Alpha lipoic acid is the most common first-line antioxidant therapy for DPN [22, 23]. In this study, we found that the expression of 251 mitochondrial proteins was affected after ALA administration, including 149 proteins that were upregulated and 102 proteins that were downregulated. These findings indicate that the antioxidative effect of ALA in the diabetic model was through regulation of mitochondrial proteins. Interestingly, TLN altered the expression of 275 proteins when compared with the model group. These findings suggest a stronger antioxidative effect of TLN than ALA.

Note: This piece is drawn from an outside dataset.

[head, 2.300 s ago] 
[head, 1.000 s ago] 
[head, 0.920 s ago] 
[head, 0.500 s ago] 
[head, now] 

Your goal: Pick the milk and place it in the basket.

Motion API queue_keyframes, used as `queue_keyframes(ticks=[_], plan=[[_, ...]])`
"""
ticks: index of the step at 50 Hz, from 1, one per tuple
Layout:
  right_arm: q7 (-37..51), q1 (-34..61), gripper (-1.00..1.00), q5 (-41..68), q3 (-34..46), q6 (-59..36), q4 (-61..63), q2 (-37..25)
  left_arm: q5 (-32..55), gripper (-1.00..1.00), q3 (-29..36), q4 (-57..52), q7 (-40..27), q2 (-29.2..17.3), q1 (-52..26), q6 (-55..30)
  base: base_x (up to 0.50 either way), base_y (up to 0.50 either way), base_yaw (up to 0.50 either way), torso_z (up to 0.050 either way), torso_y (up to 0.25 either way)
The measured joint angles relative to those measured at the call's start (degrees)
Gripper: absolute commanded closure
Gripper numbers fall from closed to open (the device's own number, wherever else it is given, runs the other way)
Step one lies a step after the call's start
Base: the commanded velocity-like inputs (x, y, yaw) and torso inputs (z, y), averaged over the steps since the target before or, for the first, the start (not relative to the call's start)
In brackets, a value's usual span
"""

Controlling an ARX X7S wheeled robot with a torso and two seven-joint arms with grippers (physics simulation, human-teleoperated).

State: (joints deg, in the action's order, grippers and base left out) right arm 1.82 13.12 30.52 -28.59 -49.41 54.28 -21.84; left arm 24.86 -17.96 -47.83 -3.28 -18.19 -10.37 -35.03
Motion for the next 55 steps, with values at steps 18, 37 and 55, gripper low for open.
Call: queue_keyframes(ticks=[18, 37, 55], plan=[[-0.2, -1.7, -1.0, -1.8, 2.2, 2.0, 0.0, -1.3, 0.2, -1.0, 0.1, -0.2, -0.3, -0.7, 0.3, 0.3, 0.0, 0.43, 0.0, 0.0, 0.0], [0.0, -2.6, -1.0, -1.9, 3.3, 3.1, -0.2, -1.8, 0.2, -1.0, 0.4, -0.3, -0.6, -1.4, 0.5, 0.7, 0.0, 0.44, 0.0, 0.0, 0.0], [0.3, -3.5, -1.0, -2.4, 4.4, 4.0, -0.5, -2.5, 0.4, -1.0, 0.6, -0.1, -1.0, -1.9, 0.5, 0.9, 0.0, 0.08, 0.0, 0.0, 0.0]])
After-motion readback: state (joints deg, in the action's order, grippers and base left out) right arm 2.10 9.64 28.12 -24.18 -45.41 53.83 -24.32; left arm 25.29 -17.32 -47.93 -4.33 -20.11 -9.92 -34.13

The antioxidant capacity of the ingredients of TLN has been demonstrated in earlier studies. For example, Astragalus root was shown to reduce the serum glucose and triglyceride levels and inhibit advanced glycation end products-induced inflammation in diabetic individuals [24, 25]. Astragaloside IV has also been shown to protect against DPN in STZ-induced diabetes in rats [26]. Fructus corni or its extract is reported to protect against diabetes-induced oxidative stress, inflammation, and advanced glycation end products in the livers of STZ-induced diabetic rats [27, 28]. Finally, Rhizomacibotii is reported to enhance ATP genesis [29]. Based on these studies, the strong antioxidative ability of TLN appears to be due to the different antioxidant components. Further, these different components might have an additive effect in ameliorating the oxidative stress. It is also possible that different components target different enzymes, which leads to a strong antioxidant effect. Although antioxidative proteins were found after modeling and TLN treatment in this study, further confirmation is necessary.

5. Conclusion

In this study, we employed proteomics to study the altered expression of multiple mitochondrial proteins in the dorsal root ganglia in a diabetic rat model. TLN appeared to have a strong antioxidant effect possibly by regulating the expression of mitochondrial respiratory complexes and antioxidases. These results provide a novel explanation for the antioxidant effect of TLN. Although several mitochondrial proteins were found to be differentially regulated in the different treatment groups, their functional effects could not be investigated in detail on account of limitation of time and funding. We hope to study these aspects in greater detail in the future.

Disclosure

The funders had no role in the study design, data collection and analysis, decision to publish, or preparation of the paper.

Competing Interests

The authors declare no conflict of interests.

Acknowledgments

This work was financially supported by the National Natural Science Foundation of China (no. 81102574 and no. 81473663) and Dongfang Hospital New Star Cultivating Talents Project (no. DFRC2014C03).